Janie guessed she was troublesome.
A rag was stuffed in her mouth. It smelled like mildew and tasted like bad wine. When she tried to spit it out, it only choked her more. The sound made Chad glance at her. He’d wedged her into the floorboards of the backseat amidst textbooks, an old sweater, fast food sacks and even a backpack.
“Stupid kid. Stupid art book,” CeeCee said. “We had a good thing here. Eventually, given time, we could have made money, lots of it.”
“We should have just moved,” Chad said. “Started over somewhere else, changed our names.”
“I was hoping we wouldn’t have to.”
Chad shook his head. “After this, we will have to. Too many people have died. And this one, unless I miss my guess, has the sheriff’s eye. Bad move, messing with someone who belongs to a cop.”
Janie didn’t belong to a cop. Did she?
In that moment, trussed and terrified, she recognized the truth. For the last month and a half, Rafael Salazar had occupied her every moment. Had meant more to her than her art. She woke up thinking about him, spent her days either with him or wondering where he was, and when she went to sleep, she dreamed about him.
Yes, she belonged to a cop, and the biggest mistake of her life was that she hadn’t told him so. Oh, how she wanted to have that conversation now. She didn’t need to go to South Africa for adventure. She’d had more adventure in the last month than she’d had her whole life.
And she didn’t want to have any adventure alone.

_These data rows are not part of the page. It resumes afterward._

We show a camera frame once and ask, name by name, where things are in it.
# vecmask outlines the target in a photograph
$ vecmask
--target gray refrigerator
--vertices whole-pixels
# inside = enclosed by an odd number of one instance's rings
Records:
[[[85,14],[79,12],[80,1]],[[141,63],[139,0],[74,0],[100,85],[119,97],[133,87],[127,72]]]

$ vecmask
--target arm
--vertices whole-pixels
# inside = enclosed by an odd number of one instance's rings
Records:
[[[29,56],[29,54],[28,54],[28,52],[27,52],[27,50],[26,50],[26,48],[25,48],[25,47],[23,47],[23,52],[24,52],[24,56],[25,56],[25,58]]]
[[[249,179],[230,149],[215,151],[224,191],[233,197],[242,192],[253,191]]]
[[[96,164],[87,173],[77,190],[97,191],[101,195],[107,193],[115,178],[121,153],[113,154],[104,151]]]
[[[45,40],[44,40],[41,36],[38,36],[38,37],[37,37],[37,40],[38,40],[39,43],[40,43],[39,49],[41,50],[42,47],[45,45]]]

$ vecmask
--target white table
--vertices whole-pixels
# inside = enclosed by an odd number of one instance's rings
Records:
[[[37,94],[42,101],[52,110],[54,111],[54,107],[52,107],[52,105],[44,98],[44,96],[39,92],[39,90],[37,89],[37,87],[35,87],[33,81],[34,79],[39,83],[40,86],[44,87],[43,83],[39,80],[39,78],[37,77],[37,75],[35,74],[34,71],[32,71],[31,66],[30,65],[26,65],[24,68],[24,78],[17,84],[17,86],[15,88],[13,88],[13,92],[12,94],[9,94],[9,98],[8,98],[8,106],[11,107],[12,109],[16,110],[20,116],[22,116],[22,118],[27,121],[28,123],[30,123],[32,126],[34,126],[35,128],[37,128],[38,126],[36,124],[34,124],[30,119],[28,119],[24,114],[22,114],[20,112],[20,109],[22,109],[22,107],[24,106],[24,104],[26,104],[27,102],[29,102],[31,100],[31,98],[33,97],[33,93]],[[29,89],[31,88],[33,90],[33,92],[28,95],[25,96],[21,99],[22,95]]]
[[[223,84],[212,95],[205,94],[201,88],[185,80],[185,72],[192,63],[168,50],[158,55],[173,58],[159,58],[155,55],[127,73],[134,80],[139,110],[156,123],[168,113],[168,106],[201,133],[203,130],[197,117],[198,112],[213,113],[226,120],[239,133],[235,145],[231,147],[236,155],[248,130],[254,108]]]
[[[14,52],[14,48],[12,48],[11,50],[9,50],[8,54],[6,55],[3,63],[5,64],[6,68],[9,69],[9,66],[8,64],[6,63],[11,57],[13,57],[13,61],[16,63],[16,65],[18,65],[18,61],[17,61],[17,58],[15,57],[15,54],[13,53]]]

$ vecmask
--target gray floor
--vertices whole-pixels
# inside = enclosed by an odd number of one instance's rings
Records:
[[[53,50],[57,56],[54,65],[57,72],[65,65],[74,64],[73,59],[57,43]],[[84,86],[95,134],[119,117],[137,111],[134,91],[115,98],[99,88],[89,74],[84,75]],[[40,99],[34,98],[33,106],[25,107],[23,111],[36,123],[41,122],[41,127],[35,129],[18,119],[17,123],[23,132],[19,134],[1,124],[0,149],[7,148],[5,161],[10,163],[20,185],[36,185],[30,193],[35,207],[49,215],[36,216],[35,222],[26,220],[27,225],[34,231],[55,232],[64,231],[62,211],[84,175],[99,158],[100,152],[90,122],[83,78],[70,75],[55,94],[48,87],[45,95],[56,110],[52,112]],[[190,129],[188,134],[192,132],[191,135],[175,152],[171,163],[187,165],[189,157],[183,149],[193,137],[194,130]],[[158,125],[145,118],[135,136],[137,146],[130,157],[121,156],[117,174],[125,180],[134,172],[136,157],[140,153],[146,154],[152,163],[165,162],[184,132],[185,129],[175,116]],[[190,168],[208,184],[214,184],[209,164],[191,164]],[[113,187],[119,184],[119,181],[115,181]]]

“I still say doing this in the same place is a bad idea,” said Chad.
Same place?
“It’s the perfect place. No one’s even come close to it looking for Brittney.”
Janie closed her eyes. She didn’t need to see. She knew right where they were taking her. She’d drawn it.
“That other car turned off a ways back. It worried me,” CeeCee said.
“Probably going to the Stewart place. If they were following us, they’d have reappeared by now.”
Rafe? Could it have been Rafe?
Janie tried to move, but they had her facedown and in such a position that she couldn’t twist right or left without getting an elbow caught on the backseat or on the bottom of the front seat. Something sharp dug into her arm. She squirmed, but movement was not really an option. Still, she managed to shift a tiny bit, and that’s when she noticed it.